CIP-013: Risk Management vs. Best Practices



I hope it’s obvious by now that I firmly believe CIP-013 is a standard for risk management, as stated in the Purpose (found in Section 3 of the standard): “To mitigate cyber security risks to the reliable operation of the Bulk Electric System (BES) by implementing security controls for supply chain risk management of BES Cyber Systems.” In other words, CIP-013 requires NERC entities to mitigate supply chain risks to the BES by managing them.

You manage the risks by developing a plan to identify the most important risks in your environment, and then mitigating those. As I mentioned in my last post, this inherently admits that there are a lot of less-important risks that you simply won’t mitigate at all, since nobody has an infinite budget for this. But as I’ll discuss below, taking this approach in theory guarantees that you will mitigate the most supply chain security risk possible.

However (and I realize this will come as shocking news to you), I have to say there isn’t 100% agreement with my opinions in the NERC community, even though nobody has ever come up to me on the street and said “Hey, Alrich! You know, you’re full of s___ on CIP 13, or even sent me an email to that effect. However, nobody has ever provided me with a full description of an alternative way to comply with CIP-013, one that follows the wording (I’ve heard and/or read a couple methodologies that pretty much pretended R1.1 doesn’t exist).

So I know that many and probably most NERC entities won’t follow what I’m saying about CIP-013 compliance (which I flatter myself to say is very close to what Lew Folkerth of RF is saying. BTW, you can now get Lew’s two articles on CIP 13 – without having to download the whole 13 MB newsletter – by going here and here. Lew says there will be a third article in this month’s newsletter, which should be posted any day on RF’s website. You can sign up to get notification of those newsletters by going to RF’s home page and scrolling to the bottom).

But I have thought about how most entities will probably comply with CIP-013, and I admit it certainly won’t be a disaster for the grid: They’ll follow best practices. And where will they find those? Well…everywhere. You can think of NIST 800-161, NIST 800-171, NIST 800-53, the white papers produced by APPA/NRECA, NAGF, UTC and others…as all best practices. But since even just one of the NIST documents would provide more than enough best practices for even the largest utility to ever be able to implement, how does the utility decide which ones it will adopt and which ones it will ignore? Of course, the reason for this question is what I mentioned in the second paragraph above: No utility (or any organization, for that matter) has an unlimited budget available for implementing best practices for supply chain risk management, or for that matter any other worthy goal.

And here’s the difference between risk management and best practices: If you decide to address supply chain security (and/or CIP-013 compliance, since in the case of CIP-013, security and compliance are literally the same thing) using a risk management approach, you will in theory ensure that every dollar or hour of staff time that you spend on supply chain security will yield the maximum possible return, which means reduction in supply chain security risk. In other words, if you follow the risk management approach, you are sure to achieve the most bang for the buck. This is because you will rank your risks by their importance (i.e. their degree of risk, which I define as likelihood plus impact) and only mitigate the most important ones.

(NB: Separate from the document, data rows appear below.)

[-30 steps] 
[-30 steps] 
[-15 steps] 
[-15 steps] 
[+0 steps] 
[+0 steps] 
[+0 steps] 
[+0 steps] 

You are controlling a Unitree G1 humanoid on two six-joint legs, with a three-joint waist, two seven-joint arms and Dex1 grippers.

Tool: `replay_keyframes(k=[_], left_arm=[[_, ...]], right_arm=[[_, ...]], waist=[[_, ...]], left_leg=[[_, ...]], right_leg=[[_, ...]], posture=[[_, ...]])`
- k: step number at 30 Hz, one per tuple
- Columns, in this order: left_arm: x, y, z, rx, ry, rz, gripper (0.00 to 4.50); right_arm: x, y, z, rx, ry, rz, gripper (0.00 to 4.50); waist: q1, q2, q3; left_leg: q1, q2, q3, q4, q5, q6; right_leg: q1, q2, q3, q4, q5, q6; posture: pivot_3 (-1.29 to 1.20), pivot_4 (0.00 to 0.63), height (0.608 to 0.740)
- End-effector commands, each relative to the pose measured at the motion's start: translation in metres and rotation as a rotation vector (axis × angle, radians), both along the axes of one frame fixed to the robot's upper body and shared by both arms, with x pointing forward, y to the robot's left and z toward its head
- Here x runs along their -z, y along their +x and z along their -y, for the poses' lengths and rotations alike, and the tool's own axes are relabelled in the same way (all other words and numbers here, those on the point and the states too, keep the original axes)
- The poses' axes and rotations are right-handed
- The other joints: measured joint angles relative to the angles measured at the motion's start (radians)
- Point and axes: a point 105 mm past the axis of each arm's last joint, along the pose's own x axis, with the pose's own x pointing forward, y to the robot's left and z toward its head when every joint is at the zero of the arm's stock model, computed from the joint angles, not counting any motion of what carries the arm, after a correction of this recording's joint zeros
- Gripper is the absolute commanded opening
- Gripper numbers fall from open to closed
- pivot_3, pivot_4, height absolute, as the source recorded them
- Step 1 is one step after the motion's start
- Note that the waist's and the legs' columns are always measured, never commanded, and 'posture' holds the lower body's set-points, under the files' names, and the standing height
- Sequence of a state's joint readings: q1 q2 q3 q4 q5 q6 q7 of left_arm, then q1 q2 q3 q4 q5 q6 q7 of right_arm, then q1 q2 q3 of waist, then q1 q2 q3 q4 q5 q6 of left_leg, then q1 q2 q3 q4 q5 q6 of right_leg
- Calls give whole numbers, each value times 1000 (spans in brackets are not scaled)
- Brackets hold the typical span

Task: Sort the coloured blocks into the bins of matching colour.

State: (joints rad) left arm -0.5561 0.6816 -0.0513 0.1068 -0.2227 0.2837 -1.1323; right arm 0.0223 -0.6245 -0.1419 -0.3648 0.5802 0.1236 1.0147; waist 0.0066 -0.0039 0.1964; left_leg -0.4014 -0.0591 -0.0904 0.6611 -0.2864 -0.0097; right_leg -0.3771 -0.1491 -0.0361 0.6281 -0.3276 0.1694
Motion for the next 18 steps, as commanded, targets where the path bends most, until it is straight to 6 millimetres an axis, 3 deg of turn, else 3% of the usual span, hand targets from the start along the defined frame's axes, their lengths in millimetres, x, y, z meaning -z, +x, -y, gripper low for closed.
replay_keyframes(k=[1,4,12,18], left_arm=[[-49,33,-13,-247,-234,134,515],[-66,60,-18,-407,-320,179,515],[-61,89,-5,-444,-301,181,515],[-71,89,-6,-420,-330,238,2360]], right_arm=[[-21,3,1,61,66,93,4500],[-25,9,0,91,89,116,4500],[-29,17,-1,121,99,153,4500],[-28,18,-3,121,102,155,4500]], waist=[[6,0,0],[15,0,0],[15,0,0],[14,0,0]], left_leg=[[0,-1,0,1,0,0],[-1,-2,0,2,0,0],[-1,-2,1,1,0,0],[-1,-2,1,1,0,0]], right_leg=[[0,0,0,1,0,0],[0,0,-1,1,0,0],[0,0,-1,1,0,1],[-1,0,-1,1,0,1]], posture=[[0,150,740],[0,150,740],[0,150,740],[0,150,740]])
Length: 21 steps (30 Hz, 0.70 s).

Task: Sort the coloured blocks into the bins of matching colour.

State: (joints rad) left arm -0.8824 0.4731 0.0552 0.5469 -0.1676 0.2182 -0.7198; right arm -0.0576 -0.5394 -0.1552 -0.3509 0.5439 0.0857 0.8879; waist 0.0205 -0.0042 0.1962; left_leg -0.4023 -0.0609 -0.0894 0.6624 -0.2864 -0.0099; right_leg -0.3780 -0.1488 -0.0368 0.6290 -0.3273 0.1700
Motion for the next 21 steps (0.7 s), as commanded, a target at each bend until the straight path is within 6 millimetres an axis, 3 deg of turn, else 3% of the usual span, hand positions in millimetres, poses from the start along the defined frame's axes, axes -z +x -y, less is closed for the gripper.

If you take the best practices approach, you have no way of being sure that you are getting the greatest possible risk reduction for the resources you expend. This is because the return from mitigation (and best practices are of course mitigations for particular threats, although the threats aren’t usually explicitly stated in documents like NIST 800-53) depends entirely on the degree of risk posed by the threats that you’re mitigating. You could spend exactly the same amount of time and money mitigating a very serious threat (say one that has a very high impact and a moderate likelihood) as you would on a much less serious threat (one which also has a very high impact, but which is very unlikely to be realized), yet in the first case you would be reducing a lot of risk, while in the second case you would be reducing very little risk. And the problem with taking the best practices approach is that you don’t have any structured way to distinguish between the two cases, because you’re just applying mitigations that you like for one reason or another; you aren’t explicitly considering the degree of risk posed by the two threats that you’re mitigating.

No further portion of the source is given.